Action item - Write out the following listing's lines from the one with "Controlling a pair" to the one with "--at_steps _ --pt", exactly, with both included and no others.

○ ○ ○ ○

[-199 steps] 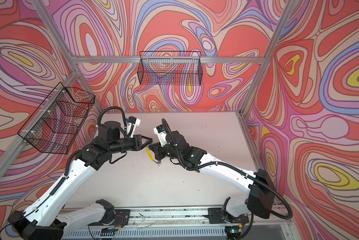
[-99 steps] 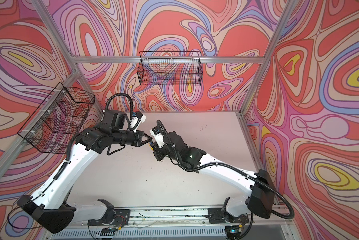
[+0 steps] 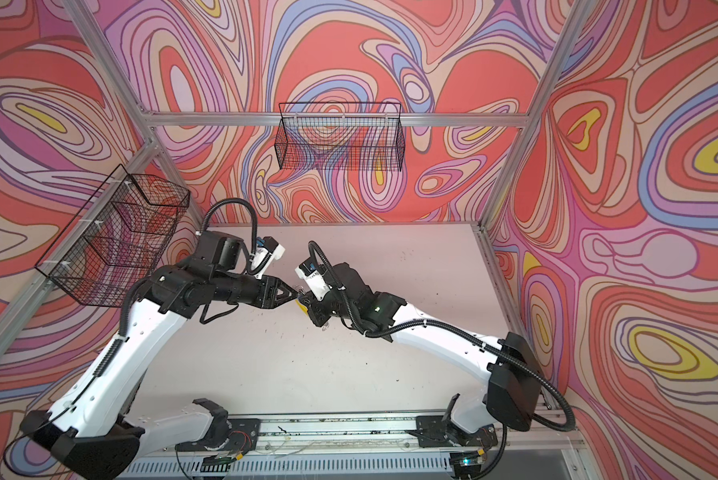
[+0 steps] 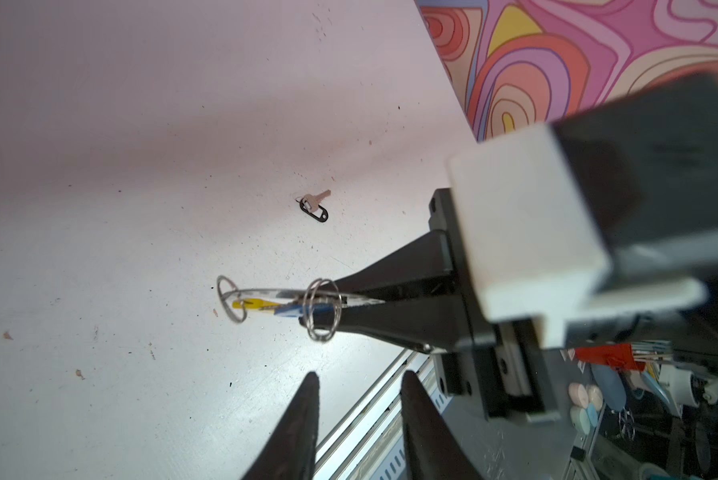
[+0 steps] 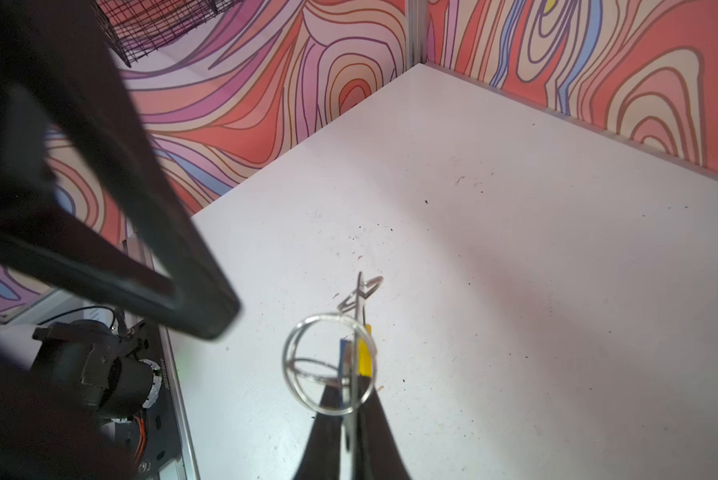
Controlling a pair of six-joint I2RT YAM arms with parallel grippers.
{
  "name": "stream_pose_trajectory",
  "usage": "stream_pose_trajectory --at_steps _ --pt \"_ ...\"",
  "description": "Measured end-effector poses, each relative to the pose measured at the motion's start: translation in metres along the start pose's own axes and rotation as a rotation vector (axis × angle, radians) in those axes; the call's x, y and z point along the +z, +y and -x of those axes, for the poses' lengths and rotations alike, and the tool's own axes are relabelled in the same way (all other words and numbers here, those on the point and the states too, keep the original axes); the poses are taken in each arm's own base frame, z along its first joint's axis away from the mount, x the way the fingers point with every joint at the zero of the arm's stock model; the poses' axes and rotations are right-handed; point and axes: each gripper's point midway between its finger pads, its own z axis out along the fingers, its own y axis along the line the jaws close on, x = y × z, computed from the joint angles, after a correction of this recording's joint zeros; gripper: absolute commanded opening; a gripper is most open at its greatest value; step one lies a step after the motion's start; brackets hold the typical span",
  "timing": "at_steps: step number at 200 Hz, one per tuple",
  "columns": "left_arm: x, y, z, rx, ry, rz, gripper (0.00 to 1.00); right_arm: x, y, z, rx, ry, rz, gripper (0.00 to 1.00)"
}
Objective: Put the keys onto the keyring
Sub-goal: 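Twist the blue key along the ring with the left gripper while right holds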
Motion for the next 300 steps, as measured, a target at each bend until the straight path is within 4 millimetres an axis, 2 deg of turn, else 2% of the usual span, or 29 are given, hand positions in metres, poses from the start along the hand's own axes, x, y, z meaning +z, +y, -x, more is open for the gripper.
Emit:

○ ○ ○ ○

Exercise output -
Controlling a pair of six-joint I2RT YAM arms with parallel grippers.
{
  "name": "stream_pose_trajectory",
  "usage": "stream_pose_trajectory --at_steps _ --pt \"_ ...\"",

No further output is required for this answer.